Su Madre suspiró, un sonido suave que, extrañamente, parecía llevar el peso de eones. —Y no quiero tener problemas, mis amores. No quiero que nada ponga en peligro a mi sangre pura. A ustedes. —Había una verdad innegable en esas palabras, una ferocidad protectora que era genuina, por extraña y aterradora que fuera su manifestación. —El hecho de que un 'idiota con potencial' como Kisaragi pueda siquiera ser mencionado en la misma frase que el daño a uno de ustedes... o la posibilidad de mi enojo... es inaceptable.

Se reclinó en su sillón de obsidiana, sus ojos carmesí, antiguos y llenos de un cariño que quemaba, los observaron a sus hijos. —Así que. El problema Kisaragi debe ser... resuelto. Y con él... cualquier otra cosa que Aurion considere una palanca contra mi familia. O contra mí.

No fue una orden gritada. Fue una simple declaración de voluntad. Clara, definitiva, aterradora.

—Constantine. Hiroshi. —Su mirada se centró en ellos, una expectativa silenciosa. —Asegúrense de que esto se maneje. Personalmente. Sin errores. Sin desorden.

—Sí, Madre. —La respuesta fue casi simultánea, las voces de Constantine y Hiroshi firmes, respetuosas, desprovistas de cualquier rastro de la arrogancia de la fiesta. El miedo seguía ahí, la aprensión, pero ahora canalizada en una resolución fría. La desobediencia había tenido su precio. Ahora, cumplir la orden era la prioridad absoluta.

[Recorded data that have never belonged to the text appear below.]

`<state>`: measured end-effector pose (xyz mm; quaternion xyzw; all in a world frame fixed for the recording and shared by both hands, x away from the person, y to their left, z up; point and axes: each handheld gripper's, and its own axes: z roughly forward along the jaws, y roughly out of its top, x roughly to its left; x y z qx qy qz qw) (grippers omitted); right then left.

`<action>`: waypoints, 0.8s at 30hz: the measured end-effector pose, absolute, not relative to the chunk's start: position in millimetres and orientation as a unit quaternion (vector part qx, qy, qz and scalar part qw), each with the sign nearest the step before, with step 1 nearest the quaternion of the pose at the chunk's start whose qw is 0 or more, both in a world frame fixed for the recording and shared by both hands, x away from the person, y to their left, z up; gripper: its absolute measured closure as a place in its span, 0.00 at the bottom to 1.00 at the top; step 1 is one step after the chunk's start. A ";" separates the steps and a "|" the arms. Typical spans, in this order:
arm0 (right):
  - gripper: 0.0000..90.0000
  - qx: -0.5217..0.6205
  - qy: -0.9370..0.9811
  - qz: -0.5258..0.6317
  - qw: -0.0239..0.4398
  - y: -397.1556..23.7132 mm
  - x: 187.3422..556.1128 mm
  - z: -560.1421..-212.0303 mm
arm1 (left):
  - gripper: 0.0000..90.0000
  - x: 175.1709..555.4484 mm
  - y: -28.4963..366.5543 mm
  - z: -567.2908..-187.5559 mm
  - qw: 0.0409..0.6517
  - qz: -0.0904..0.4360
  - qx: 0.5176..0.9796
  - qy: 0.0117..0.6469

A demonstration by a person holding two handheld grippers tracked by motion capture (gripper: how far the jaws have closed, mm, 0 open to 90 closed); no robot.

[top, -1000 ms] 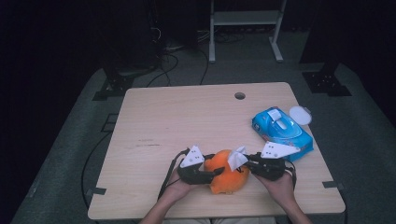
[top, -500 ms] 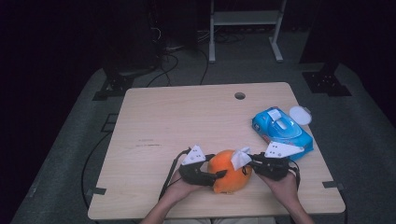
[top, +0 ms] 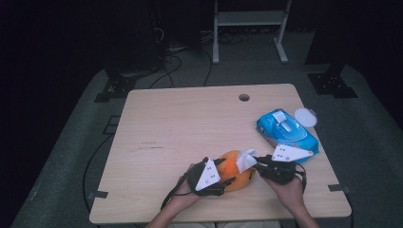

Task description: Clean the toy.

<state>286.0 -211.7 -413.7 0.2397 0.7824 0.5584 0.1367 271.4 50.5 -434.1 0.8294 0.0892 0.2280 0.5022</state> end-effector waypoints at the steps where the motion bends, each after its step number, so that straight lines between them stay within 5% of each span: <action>1: 0.92 0.221 0.783 0.566 0.132 -203.8 281.5 -410.6 | 0.41 270.8 50.9 -434.8 0.504 0.225 0.829 0.086; 7: 0.92 0.217 0.792 0.551 0.148 -199.5 287.8 -412.1 | 0.38 278.0 57.5 -432.4 0.524 0.182 0.823 0.120; 17: 0.92 0.249 0.791 0.537 0.156 -207.1 295.3 -419.3 | 0.48 290.9 73.0 -434.4 0.512 0.164 0.829 0.152; 19: 0.92 0.287 0.780 0.539 0.137 -219.4 302.7 -426.0 | 0.43 294.9 77.1 -433.7 0.526 0.154 0.820 0.168; 21: 0.92 0.278 0.783 0.538 0.140 -217.6 300.0 -425.1 | 0.28 296.6 75.4 -430.4 0.539 0.155 0.808 0.180; 24: 0.92 0.242 0.792 0.540 0.149 -203.5 292.5 -420.3 | 0.34 296.4 72.7 -428.4 0.530 0.167 0.814 0.172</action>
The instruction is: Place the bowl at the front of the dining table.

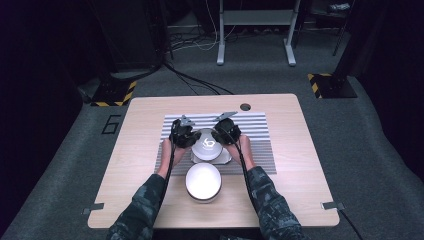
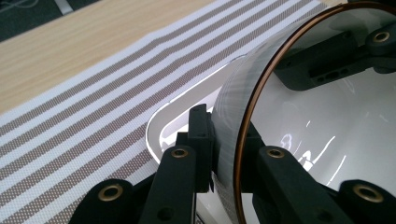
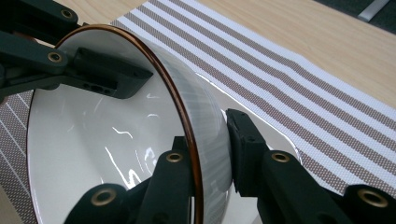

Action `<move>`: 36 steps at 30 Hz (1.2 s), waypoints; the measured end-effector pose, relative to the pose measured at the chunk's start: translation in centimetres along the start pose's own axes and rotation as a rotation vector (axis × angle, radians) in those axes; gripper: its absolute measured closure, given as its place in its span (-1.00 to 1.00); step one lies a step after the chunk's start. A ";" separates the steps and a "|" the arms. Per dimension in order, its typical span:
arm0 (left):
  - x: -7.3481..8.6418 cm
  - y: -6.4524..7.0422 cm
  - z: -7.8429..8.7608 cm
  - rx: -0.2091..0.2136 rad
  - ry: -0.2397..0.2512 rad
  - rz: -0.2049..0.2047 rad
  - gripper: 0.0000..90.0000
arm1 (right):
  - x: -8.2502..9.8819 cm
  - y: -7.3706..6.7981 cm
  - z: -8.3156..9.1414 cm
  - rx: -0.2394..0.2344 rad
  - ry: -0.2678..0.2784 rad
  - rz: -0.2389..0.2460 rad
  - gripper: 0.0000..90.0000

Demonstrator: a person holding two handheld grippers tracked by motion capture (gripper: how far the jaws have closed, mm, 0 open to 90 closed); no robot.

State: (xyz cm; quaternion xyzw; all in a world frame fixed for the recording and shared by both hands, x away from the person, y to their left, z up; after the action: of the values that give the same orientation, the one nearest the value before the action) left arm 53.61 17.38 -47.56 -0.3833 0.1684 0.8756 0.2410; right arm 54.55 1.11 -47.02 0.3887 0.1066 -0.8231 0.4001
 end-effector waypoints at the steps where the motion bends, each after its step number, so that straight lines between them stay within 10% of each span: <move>1: 0.1 -0.1 -0.2 0.001 -0.020 0.003 0.82 | 0.1 0.0 -0.2 -0.006 -0.016 -0.017 0.75; 36: 1.6 -0.7 -2.4 0.026 -0.112 0.086 0.62 | 1.4 1.3 -1.6 -0.010 -0.074 -0.112 0.75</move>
State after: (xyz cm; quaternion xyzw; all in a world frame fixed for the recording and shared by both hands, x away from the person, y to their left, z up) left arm 54.42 17.25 -50.43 -0.3229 0.1824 0.9029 0.2175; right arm 55.83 0.20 -48.95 0.3494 0.1174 -0.8574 0.3592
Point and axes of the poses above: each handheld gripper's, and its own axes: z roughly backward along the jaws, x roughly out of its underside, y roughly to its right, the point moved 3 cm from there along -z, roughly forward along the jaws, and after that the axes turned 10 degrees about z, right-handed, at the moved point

La mirada de su Madre volvió a posarse en John. Había decepción, sí, y el recordatorio de su fracaso, pero también... ese extraño cariño. —Y tú, John. Recupérate por completo. Y la próxima vez... pide permiso.

John asintió, la garganta seca, el respeto y el miedo grabados a fuego. —Sí, Madre.

Hitomi dejó de peinar por un instante. Su mano se posó suavemente sobre la de su madre, una conexión silenciosa. Luego, siguió tejiendo el hilo extraño, el sonido suave en el silencio cargado.

La lección había sido dada. No con golpes, sino con palabras suaves, miradas intensas y la palpable, abrumadora autoridad de la Sra. Valmorth. Los hermanos habían sentido de nuevo el peso de su linaje, la carga de las expectativas y el terror reverencial a la mujer que los quería a su extraña y peligrosa manera. Salieron de la estancia, dejando atrás la luz suave, el olor a tierra, y a Hitomi, tejiendo en silencio al lado de la Madre, hacia el mundo exterior donde el problema "Kisaragi Ryuusei" aún existía, una anomalía que debían erradicar por orden materna. El frío de la estancia de la Madre parecía seguirlos.